_Exercise instructions_
Print, exactly as they appear in the listing below, the lines from the line with "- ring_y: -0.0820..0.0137" to the line with "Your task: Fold", with both end lines kept.
──────── Information shown
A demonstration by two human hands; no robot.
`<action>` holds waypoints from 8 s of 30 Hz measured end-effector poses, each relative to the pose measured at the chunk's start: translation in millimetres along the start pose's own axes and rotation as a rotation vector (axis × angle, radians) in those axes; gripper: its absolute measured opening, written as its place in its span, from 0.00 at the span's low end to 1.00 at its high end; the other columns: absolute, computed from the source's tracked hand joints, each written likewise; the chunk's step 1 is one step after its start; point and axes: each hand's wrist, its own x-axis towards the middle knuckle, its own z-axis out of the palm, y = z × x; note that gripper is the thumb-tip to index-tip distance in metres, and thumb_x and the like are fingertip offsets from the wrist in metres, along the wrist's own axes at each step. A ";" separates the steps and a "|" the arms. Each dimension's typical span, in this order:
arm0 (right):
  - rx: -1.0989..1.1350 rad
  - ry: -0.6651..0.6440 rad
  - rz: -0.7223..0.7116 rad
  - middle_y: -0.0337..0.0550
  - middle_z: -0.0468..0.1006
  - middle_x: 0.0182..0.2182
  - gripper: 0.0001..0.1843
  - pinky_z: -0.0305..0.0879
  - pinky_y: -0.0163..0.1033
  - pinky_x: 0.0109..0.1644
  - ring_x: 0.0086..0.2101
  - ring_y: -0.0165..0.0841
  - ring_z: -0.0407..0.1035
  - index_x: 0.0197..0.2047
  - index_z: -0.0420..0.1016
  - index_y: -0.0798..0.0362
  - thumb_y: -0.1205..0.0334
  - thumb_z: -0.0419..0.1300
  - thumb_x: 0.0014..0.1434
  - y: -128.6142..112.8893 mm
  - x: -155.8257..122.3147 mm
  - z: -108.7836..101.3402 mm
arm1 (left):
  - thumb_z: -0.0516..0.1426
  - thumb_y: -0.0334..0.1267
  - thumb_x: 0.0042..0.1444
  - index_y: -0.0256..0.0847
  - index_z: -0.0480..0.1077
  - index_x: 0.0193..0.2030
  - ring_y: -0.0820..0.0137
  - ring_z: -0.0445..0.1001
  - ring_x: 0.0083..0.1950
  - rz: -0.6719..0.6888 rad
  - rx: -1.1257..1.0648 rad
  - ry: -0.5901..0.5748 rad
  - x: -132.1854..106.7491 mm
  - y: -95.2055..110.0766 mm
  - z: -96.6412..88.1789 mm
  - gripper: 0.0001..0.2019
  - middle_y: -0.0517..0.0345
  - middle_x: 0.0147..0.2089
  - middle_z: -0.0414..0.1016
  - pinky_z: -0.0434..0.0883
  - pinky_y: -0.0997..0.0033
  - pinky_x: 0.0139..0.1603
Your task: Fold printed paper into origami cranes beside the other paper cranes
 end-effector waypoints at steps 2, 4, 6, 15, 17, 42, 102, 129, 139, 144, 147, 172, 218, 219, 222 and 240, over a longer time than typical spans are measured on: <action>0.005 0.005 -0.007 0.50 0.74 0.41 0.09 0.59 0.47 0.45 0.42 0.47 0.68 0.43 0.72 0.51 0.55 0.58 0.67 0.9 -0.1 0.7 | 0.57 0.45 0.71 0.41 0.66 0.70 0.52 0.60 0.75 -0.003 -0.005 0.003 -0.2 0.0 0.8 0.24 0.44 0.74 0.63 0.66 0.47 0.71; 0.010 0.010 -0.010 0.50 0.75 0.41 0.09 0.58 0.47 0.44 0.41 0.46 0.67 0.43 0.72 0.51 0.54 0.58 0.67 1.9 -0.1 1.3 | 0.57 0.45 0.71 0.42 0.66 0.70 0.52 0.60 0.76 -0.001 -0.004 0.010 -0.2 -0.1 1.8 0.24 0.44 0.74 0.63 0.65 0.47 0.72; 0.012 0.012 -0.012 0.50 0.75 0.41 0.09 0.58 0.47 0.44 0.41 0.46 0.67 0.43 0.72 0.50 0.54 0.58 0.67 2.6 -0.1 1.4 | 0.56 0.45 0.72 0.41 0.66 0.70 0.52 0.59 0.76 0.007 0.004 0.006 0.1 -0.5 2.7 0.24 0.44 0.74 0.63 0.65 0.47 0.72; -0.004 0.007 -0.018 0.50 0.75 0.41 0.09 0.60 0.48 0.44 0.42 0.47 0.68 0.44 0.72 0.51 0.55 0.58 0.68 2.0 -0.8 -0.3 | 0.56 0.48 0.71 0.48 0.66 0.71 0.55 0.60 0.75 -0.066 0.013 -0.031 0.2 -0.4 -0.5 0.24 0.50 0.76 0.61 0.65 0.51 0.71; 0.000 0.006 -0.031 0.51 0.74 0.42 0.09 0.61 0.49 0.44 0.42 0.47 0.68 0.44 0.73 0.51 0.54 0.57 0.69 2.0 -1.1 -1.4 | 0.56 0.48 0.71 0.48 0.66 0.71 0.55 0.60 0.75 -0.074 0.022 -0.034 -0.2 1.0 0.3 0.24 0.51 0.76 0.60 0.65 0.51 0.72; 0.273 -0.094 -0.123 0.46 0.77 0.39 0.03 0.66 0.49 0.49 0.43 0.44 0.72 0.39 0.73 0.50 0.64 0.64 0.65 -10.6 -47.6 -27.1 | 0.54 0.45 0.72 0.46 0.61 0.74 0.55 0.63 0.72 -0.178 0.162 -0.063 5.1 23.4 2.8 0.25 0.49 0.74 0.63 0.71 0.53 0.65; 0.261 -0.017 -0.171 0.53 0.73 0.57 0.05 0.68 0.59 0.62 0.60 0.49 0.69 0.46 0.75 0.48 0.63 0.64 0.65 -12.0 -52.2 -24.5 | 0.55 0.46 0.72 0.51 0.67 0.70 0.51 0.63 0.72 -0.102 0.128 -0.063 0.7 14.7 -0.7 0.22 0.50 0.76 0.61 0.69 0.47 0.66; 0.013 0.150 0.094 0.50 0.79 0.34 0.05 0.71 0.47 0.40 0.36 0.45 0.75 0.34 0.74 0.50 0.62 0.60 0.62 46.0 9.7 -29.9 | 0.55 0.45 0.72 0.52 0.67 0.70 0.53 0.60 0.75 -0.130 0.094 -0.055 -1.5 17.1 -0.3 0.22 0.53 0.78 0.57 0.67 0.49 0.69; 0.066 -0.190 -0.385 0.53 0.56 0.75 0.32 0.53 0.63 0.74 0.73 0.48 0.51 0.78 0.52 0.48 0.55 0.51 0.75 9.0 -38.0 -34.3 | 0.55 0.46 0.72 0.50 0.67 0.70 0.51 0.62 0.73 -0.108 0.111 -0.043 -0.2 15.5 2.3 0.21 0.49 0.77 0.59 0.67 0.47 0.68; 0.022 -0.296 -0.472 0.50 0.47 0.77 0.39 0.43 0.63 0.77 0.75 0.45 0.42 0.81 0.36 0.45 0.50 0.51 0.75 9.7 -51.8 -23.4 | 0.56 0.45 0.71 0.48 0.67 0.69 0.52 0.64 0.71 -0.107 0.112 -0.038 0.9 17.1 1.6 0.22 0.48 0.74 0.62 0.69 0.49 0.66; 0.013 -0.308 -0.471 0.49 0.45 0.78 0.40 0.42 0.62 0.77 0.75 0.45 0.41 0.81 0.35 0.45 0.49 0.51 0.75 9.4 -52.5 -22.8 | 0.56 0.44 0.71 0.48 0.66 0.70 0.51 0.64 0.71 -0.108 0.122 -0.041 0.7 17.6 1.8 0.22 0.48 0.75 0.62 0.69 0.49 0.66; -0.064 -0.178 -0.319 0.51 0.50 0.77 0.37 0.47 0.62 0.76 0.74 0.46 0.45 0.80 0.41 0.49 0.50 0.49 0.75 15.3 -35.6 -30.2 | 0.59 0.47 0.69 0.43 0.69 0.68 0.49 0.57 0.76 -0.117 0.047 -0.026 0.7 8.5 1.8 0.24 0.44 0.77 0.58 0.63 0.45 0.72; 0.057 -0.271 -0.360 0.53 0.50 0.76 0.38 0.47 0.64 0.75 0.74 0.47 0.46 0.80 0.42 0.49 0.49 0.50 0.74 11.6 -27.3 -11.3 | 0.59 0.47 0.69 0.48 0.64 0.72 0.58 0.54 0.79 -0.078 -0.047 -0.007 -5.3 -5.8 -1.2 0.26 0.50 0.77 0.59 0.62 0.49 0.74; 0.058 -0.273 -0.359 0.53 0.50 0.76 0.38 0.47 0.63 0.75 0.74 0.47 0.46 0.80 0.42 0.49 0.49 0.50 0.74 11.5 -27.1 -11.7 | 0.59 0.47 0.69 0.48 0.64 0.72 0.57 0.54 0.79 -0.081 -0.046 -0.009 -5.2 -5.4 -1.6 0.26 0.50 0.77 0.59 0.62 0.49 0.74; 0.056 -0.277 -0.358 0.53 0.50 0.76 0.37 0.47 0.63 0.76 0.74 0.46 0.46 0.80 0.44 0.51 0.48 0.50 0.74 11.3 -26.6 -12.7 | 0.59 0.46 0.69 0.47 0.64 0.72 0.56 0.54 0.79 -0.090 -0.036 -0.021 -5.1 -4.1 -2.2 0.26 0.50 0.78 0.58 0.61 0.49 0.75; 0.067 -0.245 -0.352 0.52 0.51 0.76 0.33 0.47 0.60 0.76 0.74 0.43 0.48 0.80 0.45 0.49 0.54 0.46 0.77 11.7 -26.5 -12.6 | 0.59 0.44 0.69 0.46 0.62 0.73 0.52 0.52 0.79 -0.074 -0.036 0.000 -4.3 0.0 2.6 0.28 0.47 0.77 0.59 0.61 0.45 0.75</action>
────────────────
_Exercise response_
  - ring_y: -0.0820..0.0137
  - ring_z: -0.0445..0.1001
  - ring_x: 0.0083..0.1950
  - rz: -0.6719..0.6888 rad
  - rx: -1.1257..1.0648 rad
  - ry: -0.5901..0.5748 rad
  - x: -132.1854..106.7491 mm
  - y: -95.2055..110.0766 mm
  - z: -96.6412..88.1789 mm
  - gripper: 0.0001..0.2019
  - middle_y: -0.0517..0.0345
  - middle_x: 0.0147..0.2089
  - middle_z: -0.0414..0.1016
  - pinky_z: -0.0434..0.0883
  - pinky_y: -0.0997..0.0033
  - pinky_x: 0.0139..0.1603
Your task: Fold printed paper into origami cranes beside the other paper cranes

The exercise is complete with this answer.